PROBLEM TO WORK ON: Lines with the word "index": copy all of them from the entries below.

DATA UNDER STUDY:
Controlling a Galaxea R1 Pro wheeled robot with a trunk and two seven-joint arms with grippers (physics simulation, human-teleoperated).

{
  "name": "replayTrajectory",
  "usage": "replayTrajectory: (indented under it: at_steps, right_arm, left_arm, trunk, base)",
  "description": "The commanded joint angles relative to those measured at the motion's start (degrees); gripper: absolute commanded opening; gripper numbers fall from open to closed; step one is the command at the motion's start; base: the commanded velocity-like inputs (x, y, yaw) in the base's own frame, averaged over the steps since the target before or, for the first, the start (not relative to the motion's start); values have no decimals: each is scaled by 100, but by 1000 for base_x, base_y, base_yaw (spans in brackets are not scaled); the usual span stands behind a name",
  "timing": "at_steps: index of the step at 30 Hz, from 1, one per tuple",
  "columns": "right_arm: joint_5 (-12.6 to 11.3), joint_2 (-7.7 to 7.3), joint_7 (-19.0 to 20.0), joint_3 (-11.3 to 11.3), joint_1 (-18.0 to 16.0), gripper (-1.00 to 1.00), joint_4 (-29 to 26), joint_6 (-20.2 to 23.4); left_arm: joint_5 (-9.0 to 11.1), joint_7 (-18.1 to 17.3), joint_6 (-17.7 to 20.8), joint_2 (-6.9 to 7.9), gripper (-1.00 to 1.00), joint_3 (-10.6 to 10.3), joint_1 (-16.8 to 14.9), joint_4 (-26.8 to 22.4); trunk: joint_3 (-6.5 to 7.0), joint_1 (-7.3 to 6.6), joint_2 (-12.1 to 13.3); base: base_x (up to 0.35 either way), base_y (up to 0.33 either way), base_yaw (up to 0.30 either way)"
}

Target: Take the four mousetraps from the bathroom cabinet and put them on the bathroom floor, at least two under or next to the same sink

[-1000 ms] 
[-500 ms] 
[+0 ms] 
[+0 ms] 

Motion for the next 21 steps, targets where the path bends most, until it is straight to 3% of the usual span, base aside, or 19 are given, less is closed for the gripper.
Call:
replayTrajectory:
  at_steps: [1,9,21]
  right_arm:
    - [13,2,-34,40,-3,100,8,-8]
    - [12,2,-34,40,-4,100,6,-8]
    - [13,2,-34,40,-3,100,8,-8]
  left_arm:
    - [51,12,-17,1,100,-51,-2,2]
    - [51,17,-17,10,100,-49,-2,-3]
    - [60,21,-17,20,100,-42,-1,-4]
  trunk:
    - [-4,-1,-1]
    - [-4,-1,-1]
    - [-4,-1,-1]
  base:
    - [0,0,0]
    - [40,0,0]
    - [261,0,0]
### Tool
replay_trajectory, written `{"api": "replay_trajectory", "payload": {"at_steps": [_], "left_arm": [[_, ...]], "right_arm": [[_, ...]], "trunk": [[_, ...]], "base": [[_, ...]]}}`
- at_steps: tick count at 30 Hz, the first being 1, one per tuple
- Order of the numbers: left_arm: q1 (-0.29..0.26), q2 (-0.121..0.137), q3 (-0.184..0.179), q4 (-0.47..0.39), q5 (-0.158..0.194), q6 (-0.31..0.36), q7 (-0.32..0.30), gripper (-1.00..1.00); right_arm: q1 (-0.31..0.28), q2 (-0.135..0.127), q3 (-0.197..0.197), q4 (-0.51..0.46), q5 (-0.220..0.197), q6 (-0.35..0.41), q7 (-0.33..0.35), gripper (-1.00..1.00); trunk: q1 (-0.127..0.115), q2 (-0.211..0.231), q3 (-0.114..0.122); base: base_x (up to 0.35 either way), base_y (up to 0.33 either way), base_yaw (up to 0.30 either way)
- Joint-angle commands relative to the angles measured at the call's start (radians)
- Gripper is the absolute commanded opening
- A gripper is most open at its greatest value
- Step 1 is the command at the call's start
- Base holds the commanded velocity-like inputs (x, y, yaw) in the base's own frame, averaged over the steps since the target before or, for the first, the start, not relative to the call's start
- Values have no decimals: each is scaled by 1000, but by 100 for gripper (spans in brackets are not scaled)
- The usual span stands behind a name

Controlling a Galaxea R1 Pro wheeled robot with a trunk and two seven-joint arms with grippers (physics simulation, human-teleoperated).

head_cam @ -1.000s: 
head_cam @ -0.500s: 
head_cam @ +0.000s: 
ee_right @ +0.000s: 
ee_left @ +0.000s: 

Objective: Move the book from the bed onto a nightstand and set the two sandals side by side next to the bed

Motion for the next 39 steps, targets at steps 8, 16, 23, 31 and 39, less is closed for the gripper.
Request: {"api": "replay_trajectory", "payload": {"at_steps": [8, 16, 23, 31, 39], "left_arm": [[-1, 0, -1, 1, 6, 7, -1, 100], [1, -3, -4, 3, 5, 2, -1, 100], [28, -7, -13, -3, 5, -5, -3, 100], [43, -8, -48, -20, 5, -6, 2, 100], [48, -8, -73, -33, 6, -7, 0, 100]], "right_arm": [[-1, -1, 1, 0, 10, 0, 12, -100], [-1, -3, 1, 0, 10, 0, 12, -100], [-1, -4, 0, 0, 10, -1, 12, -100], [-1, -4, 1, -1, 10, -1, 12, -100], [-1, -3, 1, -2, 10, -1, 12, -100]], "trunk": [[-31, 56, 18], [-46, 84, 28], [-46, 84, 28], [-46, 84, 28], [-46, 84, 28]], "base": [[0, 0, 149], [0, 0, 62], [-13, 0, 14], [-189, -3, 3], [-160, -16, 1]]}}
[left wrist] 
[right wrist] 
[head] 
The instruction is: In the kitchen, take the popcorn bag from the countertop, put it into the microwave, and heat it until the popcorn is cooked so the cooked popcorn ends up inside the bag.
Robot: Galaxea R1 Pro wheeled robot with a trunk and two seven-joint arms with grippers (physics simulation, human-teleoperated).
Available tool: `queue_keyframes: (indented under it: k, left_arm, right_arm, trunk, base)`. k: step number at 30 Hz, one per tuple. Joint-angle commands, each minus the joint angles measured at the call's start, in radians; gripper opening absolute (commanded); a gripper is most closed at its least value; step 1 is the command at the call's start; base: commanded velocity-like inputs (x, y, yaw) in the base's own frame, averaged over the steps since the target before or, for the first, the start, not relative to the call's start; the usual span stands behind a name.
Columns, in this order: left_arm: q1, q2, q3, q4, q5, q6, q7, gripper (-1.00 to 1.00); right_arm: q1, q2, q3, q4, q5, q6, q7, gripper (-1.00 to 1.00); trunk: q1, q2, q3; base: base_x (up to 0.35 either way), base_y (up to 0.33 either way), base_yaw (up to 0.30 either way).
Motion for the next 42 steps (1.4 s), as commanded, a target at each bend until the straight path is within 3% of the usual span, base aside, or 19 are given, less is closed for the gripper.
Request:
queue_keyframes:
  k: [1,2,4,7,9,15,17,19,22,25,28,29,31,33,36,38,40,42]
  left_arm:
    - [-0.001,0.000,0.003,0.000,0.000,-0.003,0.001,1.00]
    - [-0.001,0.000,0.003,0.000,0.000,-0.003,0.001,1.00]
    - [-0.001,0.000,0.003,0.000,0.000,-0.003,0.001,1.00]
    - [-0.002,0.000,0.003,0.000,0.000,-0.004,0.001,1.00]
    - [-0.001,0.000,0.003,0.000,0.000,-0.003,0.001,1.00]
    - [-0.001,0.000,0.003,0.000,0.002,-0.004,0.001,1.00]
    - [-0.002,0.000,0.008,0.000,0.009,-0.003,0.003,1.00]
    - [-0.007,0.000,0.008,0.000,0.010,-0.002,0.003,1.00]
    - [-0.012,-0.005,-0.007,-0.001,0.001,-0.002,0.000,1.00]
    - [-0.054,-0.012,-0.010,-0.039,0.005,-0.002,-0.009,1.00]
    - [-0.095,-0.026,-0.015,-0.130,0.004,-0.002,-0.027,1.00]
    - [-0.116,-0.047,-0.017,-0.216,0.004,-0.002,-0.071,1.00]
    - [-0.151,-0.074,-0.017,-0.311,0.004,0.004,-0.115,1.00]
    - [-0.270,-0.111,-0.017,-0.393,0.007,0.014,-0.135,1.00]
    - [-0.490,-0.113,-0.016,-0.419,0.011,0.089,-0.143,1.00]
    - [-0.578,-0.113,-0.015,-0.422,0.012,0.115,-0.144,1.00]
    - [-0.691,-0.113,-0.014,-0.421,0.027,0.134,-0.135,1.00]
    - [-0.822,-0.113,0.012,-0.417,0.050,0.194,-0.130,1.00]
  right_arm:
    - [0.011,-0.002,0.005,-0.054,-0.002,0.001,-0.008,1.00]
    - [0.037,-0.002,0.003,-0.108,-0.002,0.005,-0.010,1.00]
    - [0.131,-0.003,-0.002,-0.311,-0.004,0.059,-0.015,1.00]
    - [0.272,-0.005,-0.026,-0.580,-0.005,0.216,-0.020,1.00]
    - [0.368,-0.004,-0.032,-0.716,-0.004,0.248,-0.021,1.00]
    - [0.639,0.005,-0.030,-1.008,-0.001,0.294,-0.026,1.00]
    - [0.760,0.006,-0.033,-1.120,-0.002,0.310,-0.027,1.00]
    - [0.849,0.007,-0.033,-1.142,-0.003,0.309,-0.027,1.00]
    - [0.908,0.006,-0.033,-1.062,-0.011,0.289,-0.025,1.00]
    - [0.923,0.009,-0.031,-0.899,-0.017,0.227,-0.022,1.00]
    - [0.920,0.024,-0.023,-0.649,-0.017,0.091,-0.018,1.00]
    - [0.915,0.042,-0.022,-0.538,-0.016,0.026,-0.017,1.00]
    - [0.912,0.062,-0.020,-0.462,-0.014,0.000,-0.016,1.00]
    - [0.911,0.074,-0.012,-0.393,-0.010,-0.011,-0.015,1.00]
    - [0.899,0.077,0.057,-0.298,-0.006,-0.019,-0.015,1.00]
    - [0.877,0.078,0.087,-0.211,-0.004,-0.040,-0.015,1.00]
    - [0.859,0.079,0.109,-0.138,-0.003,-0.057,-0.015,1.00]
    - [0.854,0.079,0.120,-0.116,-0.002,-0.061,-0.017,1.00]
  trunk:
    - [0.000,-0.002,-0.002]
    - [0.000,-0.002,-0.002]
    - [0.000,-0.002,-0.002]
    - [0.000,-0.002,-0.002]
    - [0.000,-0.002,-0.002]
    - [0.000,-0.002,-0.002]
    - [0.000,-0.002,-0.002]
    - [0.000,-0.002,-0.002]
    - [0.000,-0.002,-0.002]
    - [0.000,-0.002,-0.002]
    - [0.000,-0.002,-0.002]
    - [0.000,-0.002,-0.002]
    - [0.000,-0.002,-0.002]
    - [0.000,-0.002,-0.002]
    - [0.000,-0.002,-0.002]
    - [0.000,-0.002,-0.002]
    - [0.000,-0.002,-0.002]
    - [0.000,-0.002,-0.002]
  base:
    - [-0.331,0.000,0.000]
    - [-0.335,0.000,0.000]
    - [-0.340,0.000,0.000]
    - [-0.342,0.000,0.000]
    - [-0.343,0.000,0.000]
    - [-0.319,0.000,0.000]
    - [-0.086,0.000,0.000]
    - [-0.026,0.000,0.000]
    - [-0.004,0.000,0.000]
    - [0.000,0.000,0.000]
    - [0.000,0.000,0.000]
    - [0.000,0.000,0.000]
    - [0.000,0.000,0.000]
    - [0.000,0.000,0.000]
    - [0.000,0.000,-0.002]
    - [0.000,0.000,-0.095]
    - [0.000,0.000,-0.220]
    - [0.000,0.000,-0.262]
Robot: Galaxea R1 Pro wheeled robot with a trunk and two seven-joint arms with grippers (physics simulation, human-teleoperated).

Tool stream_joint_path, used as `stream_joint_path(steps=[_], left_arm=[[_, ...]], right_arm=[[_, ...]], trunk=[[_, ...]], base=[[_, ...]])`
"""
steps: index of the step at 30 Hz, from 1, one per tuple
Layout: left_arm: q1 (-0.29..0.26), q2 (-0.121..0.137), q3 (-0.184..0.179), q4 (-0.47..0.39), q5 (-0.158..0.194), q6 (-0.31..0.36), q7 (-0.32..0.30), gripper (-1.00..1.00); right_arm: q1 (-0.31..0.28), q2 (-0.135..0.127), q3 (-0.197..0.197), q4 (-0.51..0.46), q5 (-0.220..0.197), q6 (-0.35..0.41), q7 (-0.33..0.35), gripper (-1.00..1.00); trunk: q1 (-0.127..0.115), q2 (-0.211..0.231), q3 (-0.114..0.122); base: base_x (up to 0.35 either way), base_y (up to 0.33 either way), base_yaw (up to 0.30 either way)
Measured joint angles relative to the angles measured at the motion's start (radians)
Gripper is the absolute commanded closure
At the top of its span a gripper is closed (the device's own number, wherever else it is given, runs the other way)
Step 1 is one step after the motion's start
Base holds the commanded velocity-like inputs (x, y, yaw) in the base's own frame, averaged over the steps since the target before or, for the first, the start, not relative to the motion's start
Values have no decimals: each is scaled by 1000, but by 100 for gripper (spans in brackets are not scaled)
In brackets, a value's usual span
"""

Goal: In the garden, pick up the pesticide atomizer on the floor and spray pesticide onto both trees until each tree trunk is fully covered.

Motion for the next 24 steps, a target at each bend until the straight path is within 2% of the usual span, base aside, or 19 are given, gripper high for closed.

OUTPUT BELOW:
  "timing": "at_steps: index of the step at 30 Hz, from 1, one per tuple",
steps: index of the step at 30 Hz, from 1, one per tuple

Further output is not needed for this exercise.